If there's anything worse than flying into, or out of Delhi these days, it's crossing one of the three bridges that link "Jamnapaar" with the rest of civilisation. I now know this for a fact because I made the mistake of doing exactly that last evening.

Now, time is a treacherous thing -- almost as treacherous as the view of the outside world is from a window that hasn't seen a washcloth (much less a decent wash) in decades. So, while looking out, around the time I only know as 'early evening', at the deceptive view from the window next to my workstation (and being far, far away from, and hence blissfully unaware of, the mist that had started to gather on and around three bridges a few miles away), I promised a friend that I'll drop in for dinner. Alas! If, only I could have been 'dropped' in, literally, this from one of the scores of airplanes waiting for clearance to land at IGI/Palam that are per force circling the badlands of UP as a consequence at any given time, the evening might have turned out differently.

It was 8:26 pm when I finally steered my way towards the DND "flyway". Only to realise that, leave alone the unique pleasure of hitting the speed limit on my favourite toll road, even the slightest inattention of the tiniest second that it takes to change the track on my iPod, may really lead me to fly away into the Yamuna or into the backside of my fellow travellers. So I joined the slow crawl of bumper-to-bumper vehicles, a strangely subdued convoy of NCRwallahs inching their way forward in the face of something straight out of a John Carpenter movie. Or the "Aaaaaaaaaa Aa" version of the Zee Horror Show, if you please. I could almost hear a voice from the backseat whisper into my ear... "Montyyyyyyyyiiiiiiiiii..........."


So after almost bumping into the toll barrier and shelling out 20 bucks with semi-frozen fingers, my heart started beating even faster at the prospect of finding the second exit, while I nervously switched from my distress lights to the indicator, as confused as a man with Alzheimer's who can't remember whether he's put on his pants and diapers, and the order in which they're worn. And just when I thought I might have found the blessed road to my part of Noida, the track on my Pod threw everything but the memory of a lonely, rainy drive somewhere on an American motorway out the window... remember "Total eclipse of the heart"? More importantly, remember Bonnie Tyler whispering "turn around...." in Urban Legend? 

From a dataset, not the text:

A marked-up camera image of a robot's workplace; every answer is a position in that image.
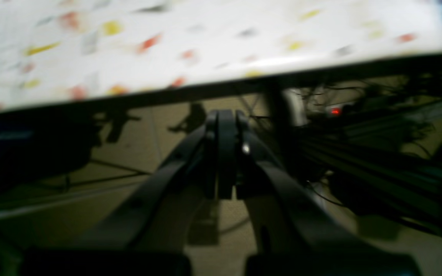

Sheer horror resulting in total eclipse of the heartbeat. Or maybe that had something to do with me being a pawn in the battle between the heat of the windshield de-fogger inside and the cold, evil, swirling fog trying to get in through the partially open window outside, the latter open in a desperate bid to navigate and judge approximate distance from nearest driving neighbour.

So, at the next complete jam, also known as invisible-to-the-fogged-eye traffic signal, I made a desperate call to friend for an alternate route that would help me avoid traversing the totally dodgy part of Mayaland in near-darkness and eerie special effects. And she, oh-so-very-helpfully, told me to ignore the next roundabout (Where? What's that round shape? Oh, it's just the sari-clad bum of a lady blindly trying to cross the road while totally giving my bonnet the shove.) and continue till I reached the fourth red light, uh...the major one not the sidey ones along the way. Ah, I think THAT distinction should be a piece of cake in frosted, unfamiliar Noida, especially while I try my best not to run into the stolid, grey Metro pillars along the way.

Uh oh. Another thought hits me. It's past 9 already on a Grey's Anatomy day. Again. Hrrrmph! Delhi roads are not Anatomy-friendly. So after carefully rolling my windows up and down to check out the stature of the traffic lights AND keeping count at the same time, I manage to finally navigate my way into my friend's freshly-mowed lawn, narrowly missing one of the dogs. Paneer-something-or-the-other awaits my temporarily vegetarian self, as do freshly-scrubbed children watching Roadies on the couch. Are they allowed to watch that crap, I ask? Ah yes, it's better than Splitsvilla. Duh uh! (Who are all these weird people, anyway?)

So, after deciding that I am NOT driving back home post-dinner but borrowing a tooth brush, we finally draw the curtains against that monster lurking on three bridges (and then some more), and bury ourselves in the warmth of downy quilts to talk of sunnier times; battening down the hatches, knowing we'll have to fight the foggy fiend yet another day.